This guide to the aclpub
software will help you create
a single proceedings volume for an ACL-affiliated conference.
Presumably, you are one of the following:
In short, you are a "book chair." This document will assume that you are specifically the program chair of a workshop, since most workshops are run like this.
Note: For our purposes, the student research workshop and the short paper session are considered to be separate logical books, even though they may be physically bound together (along with tutorial program info) into a single "companion volume."
We have tried to automate the process as much as possible. However, it still requires manual input. You should allocate 2-3 hours for this process. The final look of your proceedings is your responsibility!
By following these instructions, you will produce the following:
a single book.pdf
file that contains your entire
proceedings volume. The volume will then be professionally printed
and also distributed as a PDF file on the conference CD-ROM. It is
meant to look good both when printed and when viewed in a browser onscreen during
the conference.
In brief, the scripts use the LaTeX pdfpages
package
to combine all the papers plus front matter (title pages, tables of contents, etc.)
into a single PDF file.
Page numbers and citation/copyright information are automatically
"stamped" onto the included papers. Papers with incorrect margins are
shifted vertically at your discretion. The workshop program, the
table of contents, and the author index are produced almost
automatically and contain clickable hyperlinks for the reader's
convenience.
a spine.ps
file for the binding of the printed
volume.
a cdrom
directory that will be included on the
conference CD-ROM. This contains HTML web pages, modfied PDF and
PostScript versions of the individual papers, and BibTeX
bibliography entries.
a copyright-signatures
file with electronic
signatures from the authors. This will be sent to the ACL main
office.
an advertisement.html
webpage that you, or
the conference webmaster, can use to advertise your program in
advance.
a few auxiliary data files that will be used again by the publications chair to produce other material for the CD-ROM (e.g., a consolidated BibTeX database and a consolidated author index) and the online ACL Anthology.
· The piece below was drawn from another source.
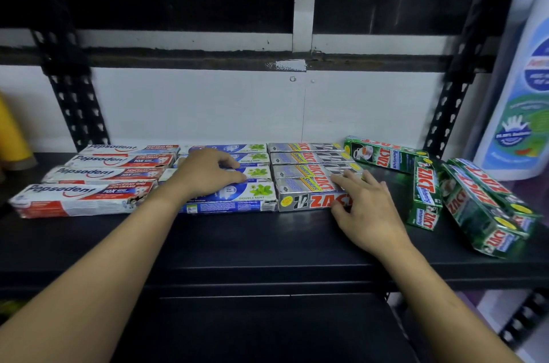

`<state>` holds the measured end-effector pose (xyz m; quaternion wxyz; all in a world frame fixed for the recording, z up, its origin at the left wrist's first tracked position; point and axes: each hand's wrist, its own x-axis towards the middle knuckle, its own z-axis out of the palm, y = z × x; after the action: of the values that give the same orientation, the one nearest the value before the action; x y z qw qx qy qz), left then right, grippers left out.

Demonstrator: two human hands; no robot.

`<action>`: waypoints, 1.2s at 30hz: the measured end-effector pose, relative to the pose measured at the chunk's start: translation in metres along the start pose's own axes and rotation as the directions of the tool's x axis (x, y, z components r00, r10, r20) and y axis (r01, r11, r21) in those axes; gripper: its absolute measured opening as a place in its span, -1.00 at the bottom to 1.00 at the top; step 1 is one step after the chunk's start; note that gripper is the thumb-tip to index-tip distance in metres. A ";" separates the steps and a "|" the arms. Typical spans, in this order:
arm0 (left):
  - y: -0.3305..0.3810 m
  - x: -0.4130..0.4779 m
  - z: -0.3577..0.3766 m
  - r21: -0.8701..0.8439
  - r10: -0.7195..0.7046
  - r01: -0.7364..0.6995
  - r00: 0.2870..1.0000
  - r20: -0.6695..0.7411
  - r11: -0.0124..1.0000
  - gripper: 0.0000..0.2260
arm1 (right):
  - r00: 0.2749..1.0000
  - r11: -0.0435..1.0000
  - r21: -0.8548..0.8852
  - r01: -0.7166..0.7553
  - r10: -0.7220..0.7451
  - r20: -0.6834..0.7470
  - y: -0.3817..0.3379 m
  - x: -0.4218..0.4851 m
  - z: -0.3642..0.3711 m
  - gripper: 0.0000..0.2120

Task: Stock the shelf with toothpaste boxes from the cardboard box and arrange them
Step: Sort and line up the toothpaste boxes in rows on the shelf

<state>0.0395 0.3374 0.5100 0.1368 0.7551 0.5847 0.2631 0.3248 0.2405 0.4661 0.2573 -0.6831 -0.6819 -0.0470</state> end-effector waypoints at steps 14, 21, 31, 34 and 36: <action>-0.004 0.042 0.017 0.106 0.053 -0.050 0.998 -0.032 0.993 -0.78 | 0.998 0.997 0.053 -0.055 0.055 0.004 0.002 0.001 0.002 -0.42; -0.015 0.055 0.018 0.155 0.080 -0.078 0.997 -0.004 0.985 -0.71 | 0.999 0.997 0.058 -0.050 0.051 -0.006 0.001 0.003 0.002 -0.42; -0.020 0.064 0.019 0.159 0.062 -0.063 0.998 0.009 0.985 -0.76 | 0.998 0.996 0.056 -0.067 0.066 0.013 0.001 0.003 0.003 -0.42; -0.019 0.063 0.018 0.183 0.062 -0.064 0.998 0.018 0.981 -0.74 | 0.998 0.997 0.047 -0.064 0.063 0.015 0.001 0.003 0.002 -0.42; -0.017 0.062 0.018 0.193 0.071 -0.071 0.997 0.005 0.979 -0.72 | 0.998 0.997 0.037 -0.065 0.064 0.020 0.000 0.002 0.001 -0.43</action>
<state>0.0467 0.4030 0.5013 0.0529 0.7850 0.5803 0.2104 0.3248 0.2428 0.4659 0.2648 -0.7002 -0.6627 -0.0193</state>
Here is a flowchart to illustrate the process. You will be using the START V2 ACLPUB Tool, which is a wrapper over the original ACLPUB scripts. The ACLPUB scripts used makefiles that followed the steps in this flowchart, and most operations had to be carried out manually.
Please note that you do not need to know about makefiles and Linux to run the proceedings generation. Almost everything is available from the various tabs of the START V2 ACLPUB tool.
If you still want to hand tune the result via the legacy ACLPUB scripts, you can download the package and install it on your machine. Then you can use the final submission zip archive file as input to the old ACLPUB scripts, and generate your proceedings. However, this method is not recommended.
If you have trouble figuring out how to use the scripts, ask the publications chair for help.
If you think there is something wrong with the scripts, or have constructive comments, email the publications chairs.
If you want to improve the scripts or documentation, you can download the ACLPUB scripts produced by START as a zip file, and send patches to the SoftConf team for integration.
Acknowledgments: The aclpub package and documentation were built in 2005 by Jason Eisner and Philipp Koehn, based in part on scripts by David Yarowsky that had been used for several years previously.
When you need to start collecting the camera-ready papers for your conference or workshop, you need to create a Custom Final Submission Page. To do that, you need to go in the Manager Console, then to the Custom Submission Page Editor.
First of all, please check that a final page for your publication does not already exist. If you are running a workshop, in fact, it may be that the Softconf people already populated an ACLPUB final submission page for you.
If a final submission page is not yet available, please create one by clicking on the New Page tab, using the "-- (ACLPUB Final Submission template) --". Please edit all the copyright information and the additional text as you wish. You may add additional textboxes, selectors, and the like to collect more information if needed.
When you are satisfied with the final submission page, you need to make it visible by activating it. To activate it, please go in the Manager Console, then Visibility/Phasing/Deadlines. Make the page the only one visible for Revision, and be sure to set a reasonable deadline for the page.
To test if the page works properly, you need to try it using the passcode of an accepted paper. To get the passcode, you can use the Spreadsheet Maker in the Manager Console.
Your first job is to check that your authors signed their copyright
forms via START. To create the copyright-signatures
file, go on the Generate tab, and click on the Copyright
Signatures button.
After pressing the button, the page will be reloaded, and you will have three links next to the button:
At this point, click on the "Download copyright signatures" link to download the copyright signatures.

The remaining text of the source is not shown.